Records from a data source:
[Start of Attachment]
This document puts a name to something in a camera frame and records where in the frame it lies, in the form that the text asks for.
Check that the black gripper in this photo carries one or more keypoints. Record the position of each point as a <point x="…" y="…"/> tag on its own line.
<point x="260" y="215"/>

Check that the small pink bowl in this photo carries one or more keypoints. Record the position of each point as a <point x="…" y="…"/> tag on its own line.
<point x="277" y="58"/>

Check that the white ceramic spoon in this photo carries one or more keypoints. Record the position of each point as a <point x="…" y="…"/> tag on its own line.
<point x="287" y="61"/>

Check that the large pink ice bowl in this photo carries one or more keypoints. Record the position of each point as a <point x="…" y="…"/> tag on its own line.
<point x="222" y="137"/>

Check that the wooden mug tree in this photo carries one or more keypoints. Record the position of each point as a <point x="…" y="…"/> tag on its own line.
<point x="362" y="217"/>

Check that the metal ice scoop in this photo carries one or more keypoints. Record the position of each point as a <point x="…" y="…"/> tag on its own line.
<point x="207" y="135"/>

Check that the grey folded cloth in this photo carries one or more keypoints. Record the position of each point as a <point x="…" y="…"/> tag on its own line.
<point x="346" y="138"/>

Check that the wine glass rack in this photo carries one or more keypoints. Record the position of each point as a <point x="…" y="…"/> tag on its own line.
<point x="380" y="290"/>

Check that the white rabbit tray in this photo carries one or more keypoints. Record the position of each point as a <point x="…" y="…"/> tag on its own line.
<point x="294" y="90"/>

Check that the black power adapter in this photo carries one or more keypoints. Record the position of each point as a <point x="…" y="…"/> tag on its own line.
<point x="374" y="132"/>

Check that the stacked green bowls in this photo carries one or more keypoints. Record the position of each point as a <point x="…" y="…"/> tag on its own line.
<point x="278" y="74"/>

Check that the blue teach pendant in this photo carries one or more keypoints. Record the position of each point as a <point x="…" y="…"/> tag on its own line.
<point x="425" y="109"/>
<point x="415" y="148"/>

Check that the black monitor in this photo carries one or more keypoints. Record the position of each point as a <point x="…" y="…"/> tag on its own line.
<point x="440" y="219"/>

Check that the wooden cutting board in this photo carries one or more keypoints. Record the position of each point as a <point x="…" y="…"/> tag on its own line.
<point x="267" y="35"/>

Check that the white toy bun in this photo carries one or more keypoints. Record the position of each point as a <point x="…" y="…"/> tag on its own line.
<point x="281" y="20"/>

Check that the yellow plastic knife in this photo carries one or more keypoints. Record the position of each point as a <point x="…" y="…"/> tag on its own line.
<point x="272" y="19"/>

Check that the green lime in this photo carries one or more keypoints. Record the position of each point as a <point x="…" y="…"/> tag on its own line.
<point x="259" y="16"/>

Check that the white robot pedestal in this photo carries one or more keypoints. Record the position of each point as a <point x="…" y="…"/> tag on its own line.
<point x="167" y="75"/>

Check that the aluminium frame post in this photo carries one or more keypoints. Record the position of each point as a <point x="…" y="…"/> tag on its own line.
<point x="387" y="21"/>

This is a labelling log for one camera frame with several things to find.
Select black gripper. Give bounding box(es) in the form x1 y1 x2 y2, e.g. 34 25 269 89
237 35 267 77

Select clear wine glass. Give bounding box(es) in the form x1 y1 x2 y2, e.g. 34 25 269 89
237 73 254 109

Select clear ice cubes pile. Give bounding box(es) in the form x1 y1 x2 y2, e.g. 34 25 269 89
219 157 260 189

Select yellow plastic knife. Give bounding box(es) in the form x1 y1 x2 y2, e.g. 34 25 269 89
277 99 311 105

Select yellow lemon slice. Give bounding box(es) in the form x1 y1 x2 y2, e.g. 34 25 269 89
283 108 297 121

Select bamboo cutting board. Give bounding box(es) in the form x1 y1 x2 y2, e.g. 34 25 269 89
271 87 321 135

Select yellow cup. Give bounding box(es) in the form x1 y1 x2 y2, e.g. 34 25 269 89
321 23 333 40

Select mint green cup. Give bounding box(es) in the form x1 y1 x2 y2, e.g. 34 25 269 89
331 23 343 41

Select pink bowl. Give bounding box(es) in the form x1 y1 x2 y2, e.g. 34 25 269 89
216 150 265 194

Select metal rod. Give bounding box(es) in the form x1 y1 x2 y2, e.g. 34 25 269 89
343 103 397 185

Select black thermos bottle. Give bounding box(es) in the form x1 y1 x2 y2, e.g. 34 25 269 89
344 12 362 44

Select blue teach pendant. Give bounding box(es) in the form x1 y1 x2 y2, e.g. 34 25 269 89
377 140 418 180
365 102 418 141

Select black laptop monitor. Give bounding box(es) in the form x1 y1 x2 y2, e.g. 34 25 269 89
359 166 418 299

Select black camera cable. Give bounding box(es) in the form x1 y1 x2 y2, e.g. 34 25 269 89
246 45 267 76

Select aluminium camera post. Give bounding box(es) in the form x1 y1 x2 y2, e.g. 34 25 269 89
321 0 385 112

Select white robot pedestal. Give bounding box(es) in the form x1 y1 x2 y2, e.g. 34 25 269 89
[End of Attachment]
WHAT THIS TASK INVOLVES: Write out each entry once more, exactly as it was given.

SOLUTION TO THE EXERCISE:
This document puts a name to something in a camera frame and records where in the frame it lies, in the form that the text asks for.
Check that the black gripper in this photo carries one or more keypoints. Record the position of each point as a <point x="…" y="…"/> tag on its own line.
<point x="260" y="215"/>

Check that the small pink bowl in this photo carries one or more keypoints. Record the position of each point as a <point x="…" y="…"/> tag on its own line.
<point x="277" y="58"/>

Check that the white ceramic spoon in this photo carries one or more keypoints. Record the position of each point as a <point x="…" y="…"/> tag on its own line.
<point x="287" y="61"/>

Check that the large pink ice bowl in this photo carries one or more keypoints. Record the position of each point as a <point x="…" y="…"/> tag on its own line.
<point x="222" y="137"/>

Check that the wooden mug tree in this photo carries one or more keypoints. Record the position of each point as a <point x="…" y="…"/> tag on its own line.
<point x="362" y="217"/>

Check that the metal ice scoop in this photo carries one or more keypoints. Record the position of each point as a <point x="…" y="…"/> tag on its own line.
<point x="207" y="135"/>

Check that the grey folded cloth in this photo carries one or more keypoints. Record the position of each point as a <point x="…" y="…"/> tag on its own line.
<point x="346" y="138"/>

Check that the wine glass rack in this photo carries one or more keypoints. Record the position of each point as a <point x="…" y="…"/> tag on its own line.
<point x="380" y="290"/>

Check that the white rabbit tray in this photo carries one or more keypoints. Record the position of each point as a <point x="…" y="…"/> tag on its own line.
<point x="294" y="90"/>

Check that the black power adapter in this photo carries one or more keypoints. Record the position of each point as a <point x="…" y="…"/> tag on its own line.
<point x="374" y="132"/>

Check that the stacked green bowls in this photo carries one or more keypoints. Record the position of each point as a <point x="…" y="…"/> tag on its own line.
<point x="278" y="74"/>

Check that the blue teach pendant in this photo carries one or more keypoints. Record the position of each point as a <point x="…" y="…"/> tag on its own line.
<point x="425" y="109"/>
<point x="415" y="148"/>

Check that the black monitor in this photo carries one or more keypoints. Record the position of each point as a <point x="…" y="…"/> tag on its own line.
<point x="440" y="219"/>

Check that the wooden cutting board in this photo carries one or more keypoints. Record the position of each point as a <point x="…" y="…"/> tag on its own line.
<point x="267" y="35"/>

Check that the white toy bun in this photo carries one or more keypoints. Record the position of each point as a <point x="…" y="…"/> tag on its own line.
<point x="281" y="20"/>

Check that the yellow plastic knife in this photo carries one or more keypoints. Record the position of each point as a <point x="…" y="…"/> tag on its own line.
<point x="272" y="19"/>

Check that the green lime in this photo carries one or more keypoints. Record the position of each point as a <point x="…" y="…"/> tag on its own line.
<point x="259" y="16"/>

Check that the white robot pedestal in this photo carries one or more keypoints. Record the position of each point as a <point x="…" y="…"/> tag on its own line.
<point x="167" y="75"/>

Check that the aluminium frame post in this photo carries one or more keypoints. Record the position of each point as a <point x="…" y="…"/> tag on its own line.
<point x="387" y="21"/>

This is a labelling log for one camera frame with several things to find.
Select black gripper. Give bounding box(es) in the form x1 y1 x2 y2, e.g. 34 25 269 89
237 35 267 77

Select clear wine glass. Give bounding box(es) in the form x1 y1 x2 y2, e.g. 34 25 269 89
237 73 254 109

Select clear ice cubes pile. Give bounding box(es) in the form x1 y1 x2 y2, e.g. 34 25 269 89
219 157 260 189

Select yellow plastic knife. Give bounding box(es) in the form x1 y1 x2 y2, e.g. 34 25 269 89
277 99 311 105

Select yellow lemon slice. Give bounding box(es) in the form x1 y1 x2 y2, e.g. 34 25 269 89
283 108 297 121

Select bamboo cutting board. Give bounding box(es) in the form x1 y1 x2 y2, e.g. 34 25 269 89
271 87 321 135

Select yellow cup. Give bounding box(es) in the form x1 y1 x2 y2, e.g. 34 25 269 89
321 23 333 40

Select mint green cup. Give bounding box(es) in the form x1 y1 x2 y2, e.g. 34 25 269 89
331 23 343 41

Select pink bowl. Give bounding box(es) in the form x1 y1 x2 y2, e.g. 34 25 269 89
216 150 265 194

Select metal rod. Give bounding box(es) in the form x1 y1 x2 y2, e.g. 34 25 269 89
343 103 397 185

Select black thermos bottle. Give bounding box(es) in the form x1 y1 x2 y2, e.g. 34 25 269 89
344 12 362 44

Select blue teach pendant. Give bounding box(es) in the form x1 y1 x2 y2, e.g. 34 25 269 89
377 140 418 180
365 102 418 141

Select black laptop monitor. Give bounding box(es) in the form x1 y1 x2 y2, e.g. 34 25 269 89
359 166 418 299

Select black camera cable. Give bounding box(es) in the form x1 y1 x2 y2, e.g. 34 25 269 89
246 45 267 76

Select aluminium camera post. Give bounding box(es) in the form x1 y1 x2 y2, e.g. 34 25 269 89
321 0 385 112

Select white robot pedestal. Give bounding box(es) in the form x1 y1 x2 y2, e.g. 34 25 269 89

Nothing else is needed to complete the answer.